Majelis hakim yang dipimpin Nunik Sri Wahyuni SH menyilakan dibacakan dakwaan setebal 52 halaman secara maraton oleh tim Jaksa Penuntut Umum (JPU). Enam terdakwa memenuhi agenda itu dengan didampingi para penasihan hukumnya.

Achiel Suyanto SH menjadi penasihat hukum lima terdakwa, yaitu Tubagus Noviandaru, Tan Anugrah Ramadhani, Dicky Kurniawan, Hasrul Sandy dan Nur Ain Igirisa. Sedangkan Wibowo Kusumo Winoto SH dan Ismu Riyanto SH selaku penasihat hukum terdakwa Reski Fadliansyah.

“Sejak hari pertama, para peserta menerima tindak kekerasan dari ke enam terdakwa yang dimulai dari lokasi titik kumpul menuju ke lokasi diksar yang berjarak 1,5 kilometer. Bahkan panitia menyambut mereka dengan kata-kata selamat datang di lembah penyiksaan,” kata Dian Willy SH, salah satu JPU di hapadan majelis hakim.

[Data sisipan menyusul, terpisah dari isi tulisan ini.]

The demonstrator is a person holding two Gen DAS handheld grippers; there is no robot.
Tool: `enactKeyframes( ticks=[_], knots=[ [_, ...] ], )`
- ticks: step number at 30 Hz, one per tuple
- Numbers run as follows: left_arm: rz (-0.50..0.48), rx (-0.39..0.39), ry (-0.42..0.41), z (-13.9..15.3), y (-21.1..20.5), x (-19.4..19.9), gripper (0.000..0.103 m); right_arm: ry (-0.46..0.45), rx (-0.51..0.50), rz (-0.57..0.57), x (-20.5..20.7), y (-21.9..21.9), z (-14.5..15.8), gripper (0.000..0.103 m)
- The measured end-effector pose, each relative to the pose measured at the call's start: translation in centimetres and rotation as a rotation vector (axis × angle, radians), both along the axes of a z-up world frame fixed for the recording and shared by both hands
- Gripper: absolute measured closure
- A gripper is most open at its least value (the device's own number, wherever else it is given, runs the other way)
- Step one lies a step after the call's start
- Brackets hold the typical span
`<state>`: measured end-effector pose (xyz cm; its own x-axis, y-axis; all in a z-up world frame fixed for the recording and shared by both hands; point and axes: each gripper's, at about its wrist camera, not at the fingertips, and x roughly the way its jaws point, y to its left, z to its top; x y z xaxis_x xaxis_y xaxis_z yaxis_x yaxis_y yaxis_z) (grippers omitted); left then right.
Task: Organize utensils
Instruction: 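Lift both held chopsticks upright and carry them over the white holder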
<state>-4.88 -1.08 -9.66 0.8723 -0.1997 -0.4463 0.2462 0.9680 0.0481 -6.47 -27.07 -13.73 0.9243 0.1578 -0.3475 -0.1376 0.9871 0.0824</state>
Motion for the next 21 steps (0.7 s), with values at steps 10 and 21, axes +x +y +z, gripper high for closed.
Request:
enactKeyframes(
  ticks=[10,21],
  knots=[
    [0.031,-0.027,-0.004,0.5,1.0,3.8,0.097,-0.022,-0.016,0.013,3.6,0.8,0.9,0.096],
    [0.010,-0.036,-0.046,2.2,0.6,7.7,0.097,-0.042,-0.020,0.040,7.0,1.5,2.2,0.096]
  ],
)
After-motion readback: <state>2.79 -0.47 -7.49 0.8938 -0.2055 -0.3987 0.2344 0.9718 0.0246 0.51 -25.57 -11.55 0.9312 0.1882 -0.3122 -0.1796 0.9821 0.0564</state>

Tindakan kekerasan dilakukan enam terdakwa sewaktu menjabat staf operasional diksar 13-21 Januari 2017. Mulai dari materi navigasi sampai survival, para korban ditendang, ditampar dan dipukul menggunakan tangan kosong maupun alat bantu seperti ranting dan tali perusik. Panitia berdalih peserta melakukan kesalahan sehingga pantas dihukum fisik.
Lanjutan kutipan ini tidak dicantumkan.